## Problem
Only those lines in the data below from the line containing "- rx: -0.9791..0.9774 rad" through the line containing "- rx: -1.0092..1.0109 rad", both included, should be restated word for word.

————————

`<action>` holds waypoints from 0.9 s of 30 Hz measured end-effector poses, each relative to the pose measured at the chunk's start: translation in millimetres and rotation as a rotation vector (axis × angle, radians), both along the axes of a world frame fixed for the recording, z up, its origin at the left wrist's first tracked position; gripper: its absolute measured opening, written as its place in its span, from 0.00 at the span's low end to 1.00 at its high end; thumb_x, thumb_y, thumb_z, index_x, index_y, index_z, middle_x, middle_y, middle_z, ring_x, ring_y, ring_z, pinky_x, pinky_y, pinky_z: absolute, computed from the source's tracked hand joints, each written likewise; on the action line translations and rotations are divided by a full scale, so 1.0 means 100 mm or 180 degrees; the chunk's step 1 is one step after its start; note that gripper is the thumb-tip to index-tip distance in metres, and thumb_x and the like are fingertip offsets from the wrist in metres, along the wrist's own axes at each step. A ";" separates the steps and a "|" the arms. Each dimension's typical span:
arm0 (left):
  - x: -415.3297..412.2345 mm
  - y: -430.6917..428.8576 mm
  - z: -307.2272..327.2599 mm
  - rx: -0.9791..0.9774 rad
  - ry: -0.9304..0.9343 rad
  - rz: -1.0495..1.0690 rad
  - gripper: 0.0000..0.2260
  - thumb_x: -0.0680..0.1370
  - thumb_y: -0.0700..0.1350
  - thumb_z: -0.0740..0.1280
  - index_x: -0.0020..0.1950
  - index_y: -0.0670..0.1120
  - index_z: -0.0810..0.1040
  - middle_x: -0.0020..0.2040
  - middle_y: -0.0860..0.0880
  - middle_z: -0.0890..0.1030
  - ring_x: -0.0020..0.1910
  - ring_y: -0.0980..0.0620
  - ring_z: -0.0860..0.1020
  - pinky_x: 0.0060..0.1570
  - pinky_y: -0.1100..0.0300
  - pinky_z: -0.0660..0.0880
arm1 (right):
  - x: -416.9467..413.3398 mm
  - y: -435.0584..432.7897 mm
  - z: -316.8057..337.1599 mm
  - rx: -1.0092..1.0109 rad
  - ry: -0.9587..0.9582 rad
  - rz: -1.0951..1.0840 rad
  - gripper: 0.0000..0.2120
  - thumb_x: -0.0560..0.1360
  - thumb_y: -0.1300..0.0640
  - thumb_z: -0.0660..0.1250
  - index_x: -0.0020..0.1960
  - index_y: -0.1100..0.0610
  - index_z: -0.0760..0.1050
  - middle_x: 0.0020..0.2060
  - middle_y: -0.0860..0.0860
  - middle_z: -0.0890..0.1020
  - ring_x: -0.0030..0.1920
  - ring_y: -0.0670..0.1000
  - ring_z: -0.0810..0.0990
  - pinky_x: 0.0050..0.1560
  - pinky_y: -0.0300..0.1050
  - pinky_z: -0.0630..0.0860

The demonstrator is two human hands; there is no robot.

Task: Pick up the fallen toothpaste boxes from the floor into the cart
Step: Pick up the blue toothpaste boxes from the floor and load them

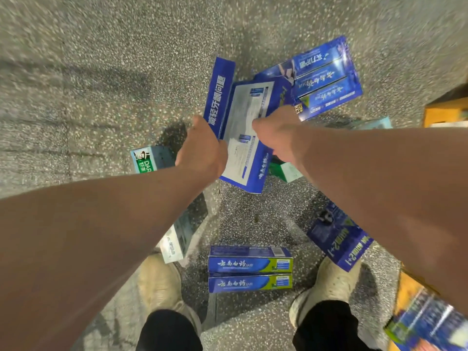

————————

## Result for this exercise
  - rx: -0.9791..0.9774 rad
  - ry: -0.9304..0.9343 rad
  - rz: -1.0495..1.0690 rad
  - gripper: 0.0000..0.2260
  - thumb_x: -0.0680..0.1370
  - thumb_y: -0.0700..0.1350
  - thumb_z: -0.0740..0.1280
  - index_x: -0.0020..0.1950
  - index_y: -0.0670..0.1120
  - index_z: -0.0810..0.1040
  - middle_x: -0.0020..0.2040
  - middle_y: -0.0860..0.0880
  - middle_z: -0.0890..0.1030
  - ring_x: -0.0020..0.1910
  - ring_y: -0.0980..0.0620
  - ring_z: -0.0860..0.1020
  - pinky_x: 0.0060..0.1570
  - pinky_y: -0.1100..0.0300
  - pinky_z: -0.0660..0.0880
arm1 (right):
  - x: -416.9467..413.3398 mm
  - y: -435.0584..432.7897 mm
  - z: -316.8057..337.1599 mm
  - rx: -1.0092..1.0109 rad

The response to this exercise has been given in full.